Work to be completed. Reproduce the listing below in full and without alteration, apart from its pictures.

The data.

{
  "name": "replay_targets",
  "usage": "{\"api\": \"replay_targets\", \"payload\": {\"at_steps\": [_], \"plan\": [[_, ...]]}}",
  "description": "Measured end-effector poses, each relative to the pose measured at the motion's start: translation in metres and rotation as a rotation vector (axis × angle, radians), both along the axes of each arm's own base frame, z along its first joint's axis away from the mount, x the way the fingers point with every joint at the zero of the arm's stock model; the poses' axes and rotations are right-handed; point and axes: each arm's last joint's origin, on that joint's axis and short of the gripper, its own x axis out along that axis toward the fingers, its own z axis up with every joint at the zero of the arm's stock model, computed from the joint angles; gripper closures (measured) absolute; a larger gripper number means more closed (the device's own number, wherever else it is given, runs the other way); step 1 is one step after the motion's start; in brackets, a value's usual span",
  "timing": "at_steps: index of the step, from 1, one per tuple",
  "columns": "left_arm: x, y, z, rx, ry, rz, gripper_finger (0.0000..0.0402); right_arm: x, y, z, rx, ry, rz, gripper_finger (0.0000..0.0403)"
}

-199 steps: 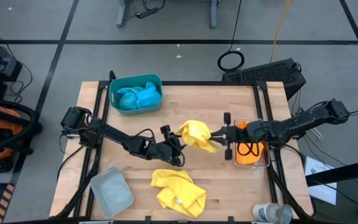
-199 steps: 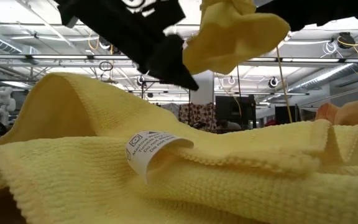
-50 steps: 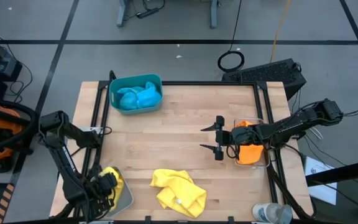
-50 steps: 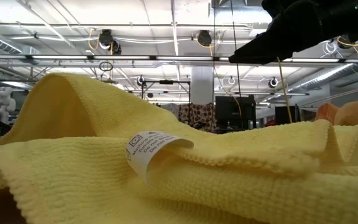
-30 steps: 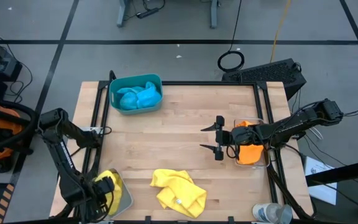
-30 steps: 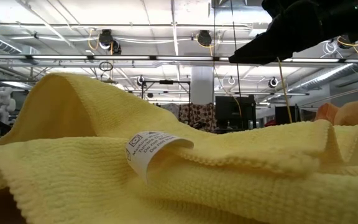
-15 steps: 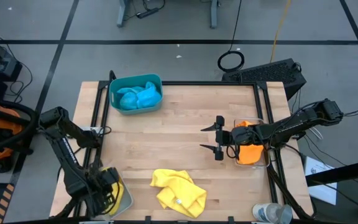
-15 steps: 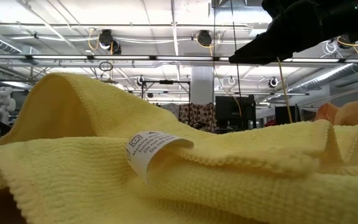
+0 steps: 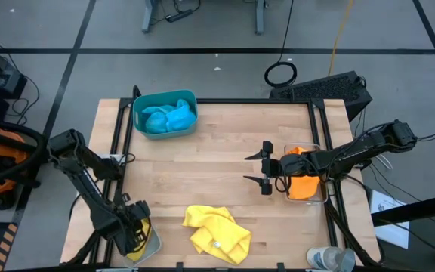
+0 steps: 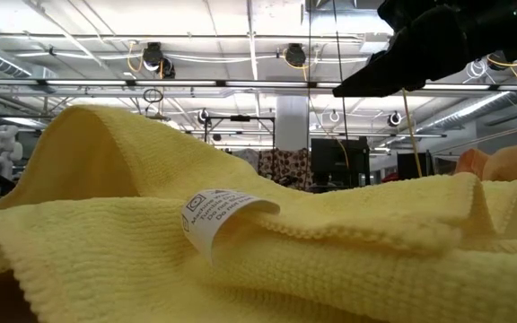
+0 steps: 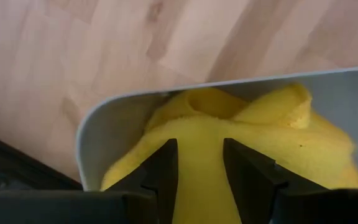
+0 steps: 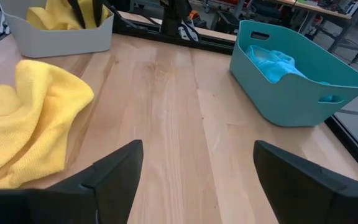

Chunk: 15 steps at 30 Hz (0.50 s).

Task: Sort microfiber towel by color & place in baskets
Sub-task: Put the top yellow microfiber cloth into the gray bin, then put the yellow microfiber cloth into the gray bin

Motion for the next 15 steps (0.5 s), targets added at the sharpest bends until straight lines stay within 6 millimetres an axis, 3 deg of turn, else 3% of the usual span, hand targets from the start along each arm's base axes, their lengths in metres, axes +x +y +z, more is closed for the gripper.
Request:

Response.
{
  "name": "replay_targets",
  "usage": "{\"api\": \"replay_targets\", \"payload\": {\"at_steps\": [_], \"plan\": [[_, ...]]}}",
  "description": "Measured end-effector poses, each relative to the pose measured at the motion's start: translation in metres and rotation as a rotation vector (axis × angle, radians), both along the axes of each arm's own base frame, z along its first joint's axis away from the mount, x the way the fingers point with every joint at the zero of the arm's stock model; the poses' axes and rotations are right-handed; point and axes: each arm's last joint's origin, on that joint's axis and short of the gripper, its own x axis out along that axis toward the fingers, its own z axis up with every joint at the zero of the arm's stock model, computed from the joint angles; gripper closures (measured) absolute; a larger gripper number means more closed (the device's own number, wherever else it is given, runs the other way); step 1 is one step after the motion's start; in brackets, a value's usual span",
  "timing": "at_steps: index of the step, from 1, one per tuple",
  "columns": "left_arm: x, y, z, rx, ry, rz, gripper_finger (0.0000..0.0402); right_arm: x, y, z, rx, ry, rz, gripper_finger (0.0000..0.0403)"
}

-199 steps: 
-199 steps: 
-50 steps: 
-50 steps: 
-30 steps: 
-30 steps: 
-15 steps: 
-15 steps: 
+0 steps: 
+0 steps: 
+0 steps: 
+0 steps: 

Chunk: 15 steps at 30 Hz (0.50 s).

Task: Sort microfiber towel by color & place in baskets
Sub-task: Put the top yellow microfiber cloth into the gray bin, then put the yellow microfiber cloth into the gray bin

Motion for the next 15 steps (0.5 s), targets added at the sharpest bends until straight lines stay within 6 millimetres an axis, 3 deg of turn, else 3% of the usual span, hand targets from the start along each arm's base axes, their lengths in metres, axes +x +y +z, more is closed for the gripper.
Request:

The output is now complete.